[Editor's note: This story originally appeared in the April 2020 edition of E&P. Subscribe to the magazine here.]
Additive manufacturing, the more sophisticated industrial equivalent of 3D printing, may possibly become the most disruptive technology to source and use materials in the oil and gas industry. For example, it could revolutionize the supply of replacement parts for upstream operators. For the supply chain itself, this has the potential to invigorate business models with the integration of just-in-time manufacturing.
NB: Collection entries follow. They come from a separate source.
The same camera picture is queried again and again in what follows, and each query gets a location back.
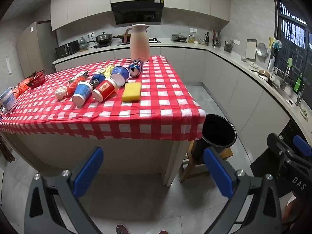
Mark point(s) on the steel pot with lid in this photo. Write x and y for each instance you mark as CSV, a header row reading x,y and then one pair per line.
x,y
179,37

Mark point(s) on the black range hood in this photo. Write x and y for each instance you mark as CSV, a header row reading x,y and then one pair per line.
x,y
136,12

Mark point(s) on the white green milk carton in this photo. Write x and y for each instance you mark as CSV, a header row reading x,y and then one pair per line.
x,y
81,75

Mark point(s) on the white kitchen island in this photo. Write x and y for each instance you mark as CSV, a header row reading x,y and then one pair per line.
x,y
109,156

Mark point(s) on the black frying pan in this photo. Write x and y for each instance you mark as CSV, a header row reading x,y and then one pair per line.
x,y
121,36

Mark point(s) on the red box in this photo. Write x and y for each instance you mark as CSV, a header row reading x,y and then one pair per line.
x,y
37,81

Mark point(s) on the steel faucet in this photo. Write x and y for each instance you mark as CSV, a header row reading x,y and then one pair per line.
x,y
284,80

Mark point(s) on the black floor mat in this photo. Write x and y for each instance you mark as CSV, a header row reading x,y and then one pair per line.
x,y
263,170

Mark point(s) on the green dish soap bottle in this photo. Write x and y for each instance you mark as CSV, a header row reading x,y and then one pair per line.
x,y
297,85

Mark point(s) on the wooden stool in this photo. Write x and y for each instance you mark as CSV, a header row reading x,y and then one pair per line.
x,y
192,168

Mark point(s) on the red white checkered tablecloth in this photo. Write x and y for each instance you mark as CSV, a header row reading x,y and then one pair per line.
x,y
158,104

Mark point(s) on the dark wine bottle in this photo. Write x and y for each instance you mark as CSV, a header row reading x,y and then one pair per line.
x,y
207,39

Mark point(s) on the dark barred window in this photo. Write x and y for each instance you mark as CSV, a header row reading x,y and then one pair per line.
x,y
292,29

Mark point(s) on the wooden bowl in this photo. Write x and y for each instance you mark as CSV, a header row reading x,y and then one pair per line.
x,y
264,73

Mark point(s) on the yellow and blue gloves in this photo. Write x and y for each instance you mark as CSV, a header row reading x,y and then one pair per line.
x,y
276,43

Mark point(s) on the black chopstick holder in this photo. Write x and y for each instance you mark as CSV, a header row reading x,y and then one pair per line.
x,y
228,47

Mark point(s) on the grey kitchen counter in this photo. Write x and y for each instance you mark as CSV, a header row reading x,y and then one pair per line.
x,y
175,56

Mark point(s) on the green cloth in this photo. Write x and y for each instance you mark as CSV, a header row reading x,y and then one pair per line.
x,y
289,62

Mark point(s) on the beige upper cabinets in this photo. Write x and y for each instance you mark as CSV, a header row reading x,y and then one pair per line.
x,y
85,2

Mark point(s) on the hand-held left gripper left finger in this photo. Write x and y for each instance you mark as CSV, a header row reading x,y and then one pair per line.
x,y
87,171

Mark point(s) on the crumpled white paper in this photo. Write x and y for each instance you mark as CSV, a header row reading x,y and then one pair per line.
x,y
61,93

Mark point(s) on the orange net bag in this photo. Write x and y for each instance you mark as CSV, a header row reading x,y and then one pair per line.
x,y
20,89

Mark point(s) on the steel colander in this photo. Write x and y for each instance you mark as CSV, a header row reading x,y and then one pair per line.
x,y
262,49

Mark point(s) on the black induction cooker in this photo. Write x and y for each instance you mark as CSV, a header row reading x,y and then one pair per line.
x,y
101,45

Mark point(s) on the yellow plastic wrapper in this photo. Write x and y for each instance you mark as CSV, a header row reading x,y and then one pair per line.
x,y
108,70

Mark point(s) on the yellow oil bottle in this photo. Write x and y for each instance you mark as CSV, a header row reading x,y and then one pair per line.
x,y
191,38

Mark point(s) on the black gas stove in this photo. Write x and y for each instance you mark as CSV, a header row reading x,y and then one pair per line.
x,y
154,40

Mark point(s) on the light blue paper cup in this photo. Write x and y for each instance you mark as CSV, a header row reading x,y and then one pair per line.
x,y
82,91

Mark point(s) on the white blue container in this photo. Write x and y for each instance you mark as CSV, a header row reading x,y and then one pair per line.
x,y
8,101

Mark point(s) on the person's slipper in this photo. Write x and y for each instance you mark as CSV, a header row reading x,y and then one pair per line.
x,y
122,229
162,232

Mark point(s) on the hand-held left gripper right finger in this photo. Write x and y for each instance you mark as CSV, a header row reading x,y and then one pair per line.
x,y
217,173

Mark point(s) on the pink thermos jug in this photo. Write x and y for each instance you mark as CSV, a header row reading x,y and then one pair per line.
x,y
140,43

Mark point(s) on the black bucket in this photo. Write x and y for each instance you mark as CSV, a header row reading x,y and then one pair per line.
x,y
217,131

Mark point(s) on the dark blue paper cup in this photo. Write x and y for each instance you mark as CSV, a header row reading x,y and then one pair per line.
x,y
120,72

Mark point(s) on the beige refrigerator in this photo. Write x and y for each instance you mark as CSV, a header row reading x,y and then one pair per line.
x,y
31,48

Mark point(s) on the green ceramic vase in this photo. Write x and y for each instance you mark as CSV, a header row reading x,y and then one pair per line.
x,y
83,44

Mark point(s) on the black microwave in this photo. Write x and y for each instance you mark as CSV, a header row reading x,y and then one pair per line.
x,y
65,49

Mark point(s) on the yellow sponge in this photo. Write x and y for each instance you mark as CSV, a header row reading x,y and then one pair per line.
x,y
131,92

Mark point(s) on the red paper cup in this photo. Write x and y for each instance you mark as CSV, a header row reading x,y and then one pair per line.
x,y
104,89

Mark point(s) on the red plastic bag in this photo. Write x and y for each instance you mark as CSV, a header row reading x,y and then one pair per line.
x,y
72,87

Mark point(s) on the person's right hand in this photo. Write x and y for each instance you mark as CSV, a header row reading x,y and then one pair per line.
x,y
293,208

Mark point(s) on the dark wok with lid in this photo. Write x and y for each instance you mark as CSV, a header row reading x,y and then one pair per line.
x,y
103,38

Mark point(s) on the crushed blue drink can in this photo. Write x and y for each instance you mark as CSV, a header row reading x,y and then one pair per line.
x,y
135,68

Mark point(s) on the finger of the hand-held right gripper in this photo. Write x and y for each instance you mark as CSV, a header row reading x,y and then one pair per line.
x,y
279,146
302,146

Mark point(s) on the knife rack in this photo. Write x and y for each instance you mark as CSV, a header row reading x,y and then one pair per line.
x,y
216,39

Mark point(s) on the white cutting board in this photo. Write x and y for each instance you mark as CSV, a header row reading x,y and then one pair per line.
x,y
251,50
The impetus placed on this innovation was evident at the recent Davos 2020 Summit, where two new white papers were presented by the World Economic Forum.
Efficiency gains include shorter lead times for sourcing parts and, crucially, less need for storage as digital design files replace physical stock. By enabling onsite production, additive manufacturing also could eliminate the need to transport some components, thus helping to decarbonize oil and gas operations.
While the opportunities are clear and have been realized in other sectors, such as aerospace and medicine, the adoption of additive manufacturing is still in its infancy to support oil and gas activity.
According to DNV GL’s report “New Directions, Complex Choices,” 8% of those surveyed view spending on 3D printing/additive manufacturing as the highest priority for their business. The comprehensive global survey of more than 1,000 senior oil and gas professionals has revealed that nearly three-quarters (72%) of respondents believe digitalization is critical for their organization’s survival.
Building trust layer by layer
In November 2017, DNV GL published the first guideline (DNVGL-CG-0197) for the use of additive manufacturing in the maritime and oil and gas industries, creating a clear pathway and systematic processes to assess every parameter that will impact the final products. Most recently, a new guideline provides an internationally acceptable framework for ensuring the integrity and quality of additive manufacturing parts for use in the maritime and oil and gas industries. The guideline was developed as part of a two-year joint industry project (JIP) involving 20 companies across operators and the supply chain.
While BP, Shell and Woodside are among the most widely cited operators taking advantage of additive manufacturing, the speed of uptake is generally slow, despite the risk-free insight and financial benefits it may bring. For example, Shell used 3D printers to prototype components for its Stones project in the Gulf of Mexico in 2016. Through the adoption of additive manufacturing, oil and gas companies can shape the technology to their own purposes while learning from each other and other industries.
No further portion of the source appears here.